• What needs to be done:
Once you reach the line that holds "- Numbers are" in the listing below, output it and every line after it through the line that holds "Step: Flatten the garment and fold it", word for word.

• Entries provided:
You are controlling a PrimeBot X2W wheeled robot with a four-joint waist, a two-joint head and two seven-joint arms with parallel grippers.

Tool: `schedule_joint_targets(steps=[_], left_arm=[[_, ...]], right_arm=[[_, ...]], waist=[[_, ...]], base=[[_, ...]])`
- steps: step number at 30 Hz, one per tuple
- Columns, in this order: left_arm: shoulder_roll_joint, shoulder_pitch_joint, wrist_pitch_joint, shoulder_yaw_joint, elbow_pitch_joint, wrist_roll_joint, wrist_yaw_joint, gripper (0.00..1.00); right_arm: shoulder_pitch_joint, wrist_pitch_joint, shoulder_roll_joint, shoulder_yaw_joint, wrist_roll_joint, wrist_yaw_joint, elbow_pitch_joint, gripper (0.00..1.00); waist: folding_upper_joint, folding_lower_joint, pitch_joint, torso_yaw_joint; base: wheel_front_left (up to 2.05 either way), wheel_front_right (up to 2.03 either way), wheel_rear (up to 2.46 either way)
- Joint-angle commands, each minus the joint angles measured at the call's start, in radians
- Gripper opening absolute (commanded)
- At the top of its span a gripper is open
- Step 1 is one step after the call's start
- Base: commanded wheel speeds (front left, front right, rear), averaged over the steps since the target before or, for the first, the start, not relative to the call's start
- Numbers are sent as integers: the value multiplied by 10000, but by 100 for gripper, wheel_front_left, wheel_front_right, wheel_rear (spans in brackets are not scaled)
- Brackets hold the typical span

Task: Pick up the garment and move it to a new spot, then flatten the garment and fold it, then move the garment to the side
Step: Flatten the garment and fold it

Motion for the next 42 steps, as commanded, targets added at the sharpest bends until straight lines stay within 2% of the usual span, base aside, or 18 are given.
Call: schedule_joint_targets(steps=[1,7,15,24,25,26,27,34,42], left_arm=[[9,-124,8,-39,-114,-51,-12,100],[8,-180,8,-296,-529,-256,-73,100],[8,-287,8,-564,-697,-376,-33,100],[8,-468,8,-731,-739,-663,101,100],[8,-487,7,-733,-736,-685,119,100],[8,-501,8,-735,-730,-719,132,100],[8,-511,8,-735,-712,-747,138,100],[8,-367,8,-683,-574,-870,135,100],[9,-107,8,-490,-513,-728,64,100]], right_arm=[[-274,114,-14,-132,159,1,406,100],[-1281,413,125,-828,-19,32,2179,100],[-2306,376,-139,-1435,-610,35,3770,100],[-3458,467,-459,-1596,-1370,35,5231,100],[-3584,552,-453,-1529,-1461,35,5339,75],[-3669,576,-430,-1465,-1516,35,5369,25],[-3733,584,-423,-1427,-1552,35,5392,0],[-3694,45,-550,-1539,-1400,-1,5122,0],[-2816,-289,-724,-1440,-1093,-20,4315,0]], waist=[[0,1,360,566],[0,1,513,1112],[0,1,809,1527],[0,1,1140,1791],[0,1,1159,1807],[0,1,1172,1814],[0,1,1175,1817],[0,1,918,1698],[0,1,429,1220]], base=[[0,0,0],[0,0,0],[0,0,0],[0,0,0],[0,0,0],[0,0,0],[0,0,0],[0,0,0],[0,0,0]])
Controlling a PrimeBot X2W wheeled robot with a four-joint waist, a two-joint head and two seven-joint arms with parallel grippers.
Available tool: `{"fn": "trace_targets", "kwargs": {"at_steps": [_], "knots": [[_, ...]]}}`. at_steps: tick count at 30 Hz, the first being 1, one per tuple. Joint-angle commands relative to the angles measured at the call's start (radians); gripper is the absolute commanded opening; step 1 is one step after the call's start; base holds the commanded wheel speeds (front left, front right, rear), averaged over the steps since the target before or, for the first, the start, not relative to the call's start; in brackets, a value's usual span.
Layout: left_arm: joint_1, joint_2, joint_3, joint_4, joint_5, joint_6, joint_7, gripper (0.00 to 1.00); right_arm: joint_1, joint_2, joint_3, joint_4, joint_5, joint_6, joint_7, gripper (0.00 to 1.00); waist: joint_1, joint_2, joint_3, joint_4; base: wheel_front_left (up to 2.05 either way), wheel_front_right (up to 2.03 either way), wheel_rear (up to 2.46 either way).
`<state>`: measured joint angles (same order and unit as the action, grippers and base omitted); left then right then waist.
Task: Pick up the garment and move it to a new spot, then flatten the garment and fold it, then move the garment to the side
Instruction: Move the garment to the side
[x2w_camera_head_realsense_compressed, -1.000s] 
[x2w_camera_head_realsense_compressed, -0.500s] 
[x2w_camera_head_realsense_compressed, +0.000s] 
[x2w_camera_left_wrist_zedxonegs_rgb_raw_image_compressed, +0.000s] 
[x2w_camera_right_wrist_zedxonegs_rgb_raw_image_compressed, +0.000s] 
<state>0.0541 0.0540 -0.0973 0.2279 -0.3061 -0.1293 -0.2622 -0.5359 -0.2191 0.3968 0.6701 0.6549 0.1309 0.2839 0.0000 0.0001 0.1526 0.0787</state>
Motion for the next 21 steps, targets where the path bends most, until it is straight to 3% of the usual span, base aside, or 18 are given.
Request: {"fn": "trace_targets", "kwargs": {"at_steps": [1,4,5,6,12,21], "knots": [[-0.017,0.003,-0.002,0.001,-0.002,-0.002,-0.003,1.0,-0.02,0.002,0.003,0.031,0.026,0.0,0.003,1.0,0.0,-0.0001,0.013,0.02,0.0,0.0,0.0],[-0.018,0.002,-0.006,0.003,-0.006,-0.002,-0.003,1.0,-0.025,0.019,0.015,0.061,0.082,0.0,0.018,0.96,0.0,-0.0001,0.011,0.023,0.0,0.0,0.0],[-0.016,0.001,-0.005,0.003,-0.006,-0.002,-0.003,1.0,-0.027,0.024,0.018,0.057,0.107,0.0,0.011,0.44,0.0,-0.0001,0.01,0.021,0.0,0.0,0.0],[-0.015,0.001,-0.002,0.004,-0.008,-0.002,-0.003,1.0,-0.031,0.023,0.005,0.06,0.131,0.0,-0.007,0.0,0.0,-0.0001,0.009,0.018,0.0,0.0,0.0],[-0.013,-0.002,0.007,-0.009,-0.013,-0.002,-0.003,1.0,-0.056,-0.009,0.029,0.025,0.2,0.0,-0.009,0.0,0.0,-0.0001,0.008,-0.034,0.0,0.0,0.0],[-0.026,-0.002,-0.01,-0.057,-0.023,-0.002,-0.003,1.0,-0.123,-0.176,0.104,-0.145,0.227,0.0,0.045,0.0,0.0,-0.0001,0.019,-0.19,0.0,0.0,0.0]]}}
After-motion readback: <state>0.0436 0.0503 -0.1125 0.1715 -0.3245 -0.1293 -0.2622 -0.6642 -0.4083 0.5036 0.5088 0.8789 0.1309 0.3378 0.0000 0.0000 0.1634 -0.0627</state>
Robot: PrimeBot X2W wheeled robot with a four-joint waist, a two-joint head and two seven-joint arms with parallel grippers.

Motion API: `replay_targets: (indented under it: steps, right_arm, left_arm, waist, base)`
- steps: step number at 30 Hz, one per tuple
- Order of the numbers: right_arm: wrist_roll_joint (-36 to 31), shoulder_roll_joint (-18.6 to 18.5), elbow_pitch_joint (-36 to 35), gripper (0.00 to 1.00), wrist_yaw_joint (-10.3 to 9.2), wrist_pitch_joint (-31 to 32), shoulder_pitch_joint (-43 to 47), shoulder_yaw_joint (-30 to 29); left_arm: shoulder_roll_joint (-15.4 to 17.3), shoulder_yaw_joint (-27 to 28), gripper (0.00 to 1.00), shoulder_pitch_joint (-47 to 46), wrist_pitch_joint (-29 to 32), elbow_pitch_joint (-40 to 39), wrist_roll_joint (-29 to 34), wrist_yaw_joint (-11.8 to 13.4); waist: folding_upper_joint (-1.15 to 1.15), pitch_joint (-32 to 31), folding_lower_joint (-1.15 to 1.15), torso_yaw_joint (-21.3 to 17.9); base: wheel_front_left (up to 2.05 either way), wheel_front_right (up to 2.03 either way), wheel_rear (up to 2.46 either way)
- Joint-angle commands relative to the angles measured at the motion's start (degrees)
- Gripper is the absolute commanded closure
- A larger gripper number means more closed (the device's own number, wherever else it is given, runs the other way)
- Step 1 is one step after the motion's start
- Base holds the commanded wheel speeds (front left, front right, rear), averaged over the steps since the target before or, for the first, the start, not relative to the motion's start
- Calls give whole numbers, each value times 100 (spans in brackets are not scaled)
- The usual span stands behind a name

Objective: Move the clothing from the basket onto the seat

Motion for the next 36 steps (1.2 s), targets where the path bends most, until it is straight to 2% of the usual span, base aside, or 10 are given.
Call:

• Task result:
- Numbers are sent as integers: the value multiplied by 10000, but by 100 for gripper, wheel_front_left, wheel_front_right, wheel_rear (spans in brackets are not scaled)
- Brackets hold the typical span

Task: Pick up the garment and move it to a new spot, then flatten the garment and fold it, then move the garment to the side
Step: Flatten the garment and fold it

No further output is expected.